Era una voz fuerte, llena de confianza, una voz que comandaba atención, una voz que Gwen admiraba y respetaba más que ninguna en el mundo: la de su padre. El comandante Oscar.

Todos los ojos se volvieron mientras su padre se acercaba, la multitud abriéndose para él, dándole un amplio margen de respeto. Allí estaba, una montaña de hombre, el doble de alto que los demás, con hombros el doble de anchos, una barba marrón indomable y cabello marrón largo con vetas de gris, llevando pieles sobre sus hombros y portando dos largas espadas en su cinturón y una lanza en su espalda. Su armadura, el negro de Magandi, tenía un dragón tallado en su coraza, el signo de su casa. Sus armas llevaban muescas y rasguños de demasiadas batallas y proyectaba experiencia. Era un hombre a temer, un hombre a admirar, un hombre que todos sabían que era justo y equitativo. Un hombre amado y, sobre todo, respetado.

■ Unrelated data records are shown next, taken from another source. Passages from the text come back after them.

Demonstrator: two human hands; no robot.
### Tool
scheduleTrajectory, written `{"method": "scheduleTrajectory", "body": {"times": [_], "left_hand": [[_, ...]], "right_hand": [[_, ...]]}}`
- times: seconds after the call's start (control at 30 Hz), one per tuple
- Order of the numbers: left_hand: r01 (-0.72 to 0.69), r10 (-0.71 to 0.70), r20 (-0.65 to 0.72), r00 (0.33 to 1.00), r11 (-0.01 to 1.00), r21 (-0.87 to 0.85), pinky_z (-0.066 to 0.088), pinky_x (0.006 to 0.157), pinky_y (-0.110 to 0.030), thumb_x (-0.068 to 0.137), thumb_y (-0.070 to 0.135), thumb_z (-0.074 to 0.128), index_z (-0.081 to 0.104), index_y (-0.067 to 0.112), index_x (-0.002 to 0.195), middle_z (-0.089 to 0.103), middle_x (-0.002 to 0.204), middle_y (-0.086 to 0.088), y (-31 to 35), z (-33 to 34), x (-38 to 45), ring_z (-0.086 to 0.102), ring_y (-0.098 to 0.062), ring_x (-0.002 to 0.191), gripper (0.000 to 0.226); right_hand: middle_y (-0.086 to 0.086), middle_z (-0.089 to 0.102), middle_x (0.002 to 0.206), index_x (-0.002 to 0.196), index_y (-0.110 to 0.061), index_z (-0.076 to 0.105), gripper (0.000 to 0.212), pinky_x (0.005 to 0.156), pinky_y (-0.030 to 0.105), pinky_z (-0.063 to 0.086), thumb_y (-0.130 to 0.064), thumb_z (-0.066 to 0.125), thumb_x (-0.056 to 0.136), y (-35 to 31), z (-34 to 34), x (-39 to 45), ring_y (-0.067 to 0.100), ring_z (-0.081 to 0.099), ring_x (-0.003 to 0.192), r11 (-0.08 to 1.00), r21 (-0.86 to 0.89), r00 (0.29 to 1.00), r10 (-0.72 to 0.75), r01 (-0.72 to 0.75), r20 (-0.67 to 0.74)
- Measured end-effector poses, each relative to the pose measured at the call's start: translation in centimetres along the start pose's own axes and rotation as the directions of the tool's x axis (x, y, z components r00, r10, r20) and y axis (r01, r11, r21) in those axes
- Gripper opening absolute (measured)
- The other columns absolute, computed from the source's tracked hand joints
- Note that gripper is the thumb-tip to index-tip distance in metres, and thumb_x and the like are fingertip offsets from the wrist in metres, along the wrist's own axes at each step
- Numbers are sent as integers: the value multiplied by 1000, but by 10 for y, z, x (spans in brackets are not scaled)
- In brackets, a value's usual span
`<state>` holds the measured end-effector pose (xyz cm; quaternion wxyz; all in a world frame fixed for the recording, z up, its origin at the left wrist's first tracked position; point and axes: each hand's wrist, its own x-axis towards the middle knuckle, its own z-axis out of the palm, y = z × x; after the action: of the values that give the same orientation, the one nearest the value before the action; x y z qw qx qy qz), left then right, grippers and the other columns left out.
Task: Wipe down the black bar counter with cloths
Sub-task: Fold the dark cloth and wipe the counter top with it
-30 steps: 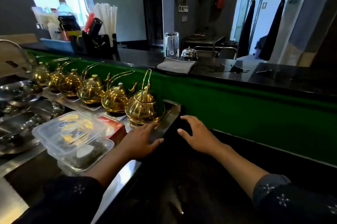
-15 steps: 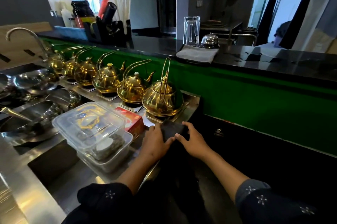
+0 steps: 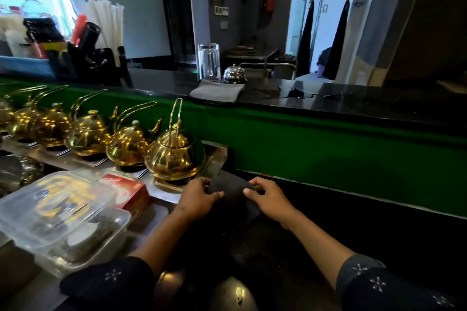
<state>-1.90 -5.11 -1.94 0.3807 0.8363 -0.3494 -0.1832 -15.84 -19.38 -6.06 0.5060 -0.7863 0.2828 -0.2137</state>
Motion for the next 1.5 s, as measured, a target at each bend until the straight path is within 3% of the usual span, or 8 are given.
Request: {"method": "scheduleTrajectory", "body": {"times": [0.23,0.4,0.53,0.67,0.87,1.07,1.37,1.5], "left_hand": [[-287,321,148,935,933,-217,56,80,-30,82,9,73,43,29,132,60,103,2,83,63,7,64,-16,95,61],[-121,380,350,856,807,-578,58,68,-36,80,-10,66,49,33,128,65,108,-19,139,98,0,70,-29,88,67],[-235,478,248,842,741,-629,57,80,-29,83,-7,65,67,22,111,68,111,-14,170,108,-3,68,-21,98,41],[-325,535,165,829,699,-637,58,81,-33,88,-4,61,64,18,120,63,119,-1,187,95,-3,70,-13,91,39],[-426,550,78,831,721,-547,51,66,-10,87,3,65,60,21,127,55,123,6,199,44,21,63,7,80,44],[-498,532,-29,846,772,-395,55,90,-39,84,7,69,61,24,124,60,121,-3,208,-2,83,65,-17,102,44],[-494,494,-3,870,870,-11,42,106,-35,86,12,67,58,18,131,59,129,-4,228,-21,205,55,-20,119,47],[-504,503,41,864,861,67,41,99,-25,90,19,63,54,20,135,61,126,-2,228,-23,245,58,-17,114,46]], "right_hand": [[14,71,91,89,-12,65,5,82,43,52,-15,65,92,6,-115,-36,18,63,82,993,-115,980,-16,-7,-197],[6,70,87,91,-14,67,2,80,38,52,-12,66,90,-5,-187,-70,10,62,80,973,-230,953,-64,-6,-297],[-5,69,82,86,-24,67,6,77,34,50,-18,68,88,-25,-224,-85,7,61,78,936,-352,933,-126,-1,-337],[1,73,84,87,-20,70,3,80,41,51,-22,70,85,-49,-239,-76,22,67,84,912,-410,914,-158,-10,-373],[-2,72,94,97,-20,72,10,84,31,51,-23,71,88,-109,-242,-29,13,66,90,867,-498,939,-185,17,-291],[5,71,99,101,-14,72,16,90,35,51,-23,71,88,-151,-230,46,19,65,95,842,-534,930,-254,78,-266],[6,68,105,101,-16,72,15,78,30,46,-22,72,88,-155,-221,177,18,60,92,793,-609,944,-190,-14,-270],[6,66,113,110,-19,67,21,86,34,47,-25,69,90,-151,-222,217,21,60,101,764,-642,945,-159,-66,-286]]}}
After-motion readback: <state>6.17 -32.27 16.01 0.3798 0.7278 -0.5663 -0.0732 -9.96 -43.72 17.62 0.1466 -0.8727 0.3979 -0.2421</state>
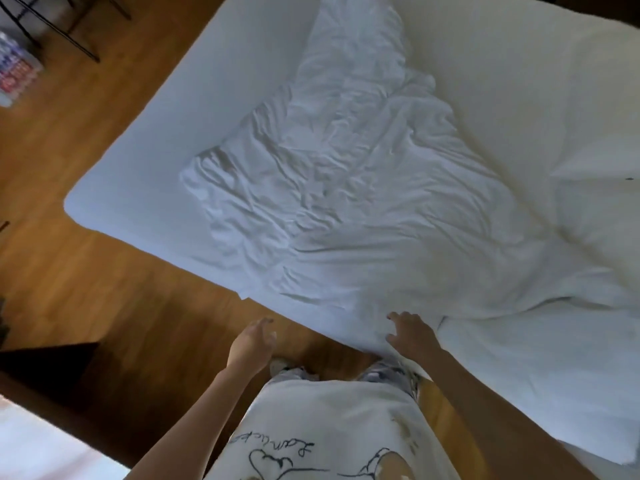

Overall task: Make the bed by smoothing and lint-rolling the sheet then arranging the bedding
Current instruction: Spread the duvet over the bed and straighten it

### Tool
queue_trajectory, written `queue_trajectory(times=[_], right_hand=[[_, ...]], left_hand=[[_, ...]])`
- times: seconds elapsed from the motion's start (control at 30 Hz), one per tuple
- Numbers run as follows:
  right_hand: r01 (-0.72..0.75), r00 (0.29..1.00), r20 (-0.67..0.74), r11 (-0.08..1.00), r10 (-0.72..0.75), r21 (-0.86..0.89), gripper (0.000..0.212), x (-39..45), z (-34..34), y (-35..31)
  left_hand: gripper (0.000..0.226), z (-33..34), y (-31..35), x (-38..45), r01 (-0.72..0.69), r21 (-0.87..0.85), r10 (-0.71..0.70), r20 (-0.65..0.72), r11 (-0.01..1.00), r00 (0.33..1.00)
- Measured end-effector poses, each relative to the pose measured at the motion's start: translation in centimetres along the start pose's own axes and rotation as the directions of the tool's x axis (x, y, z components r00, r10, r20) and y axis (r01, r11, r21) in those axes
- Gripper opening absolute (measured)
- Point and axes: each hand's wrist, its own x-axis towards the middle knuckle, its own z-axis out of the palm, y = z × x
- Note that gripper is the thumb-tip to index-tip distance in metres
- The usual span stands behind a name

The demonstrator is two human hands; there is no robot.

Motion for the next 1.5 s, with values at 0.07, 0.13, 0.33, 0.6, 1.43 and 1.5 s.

—Es la captura de Gwen —repitió, mirando con desaprobación a sus hermanos mientras lo hacía, luego girándose y mirando a Gwen, ignorando a los Hombres del Señor—. Es ella quien debe decidir su destino.

Gwen se sorprendió con las palabras de su padre. Nunca había esperado esto, nunca había esperado que él pusiera tal responsabilidad en sus manos, que le dejara tomar una decisión tan importante. Porque no era simplemente una decisión sobre el jabalí, ambos lo sabían, sino sobre el mismo destino de su gente.

Soldados tensos se alineaban a ambos lados, todos con las manos en las espadas, y mientras miraba todas las caras, todas volviéndose hacia ella, todas esperando su respuesta, supo que su próxima elección, sus próximas palabras, serían las más importantes que jamás había pronunciado.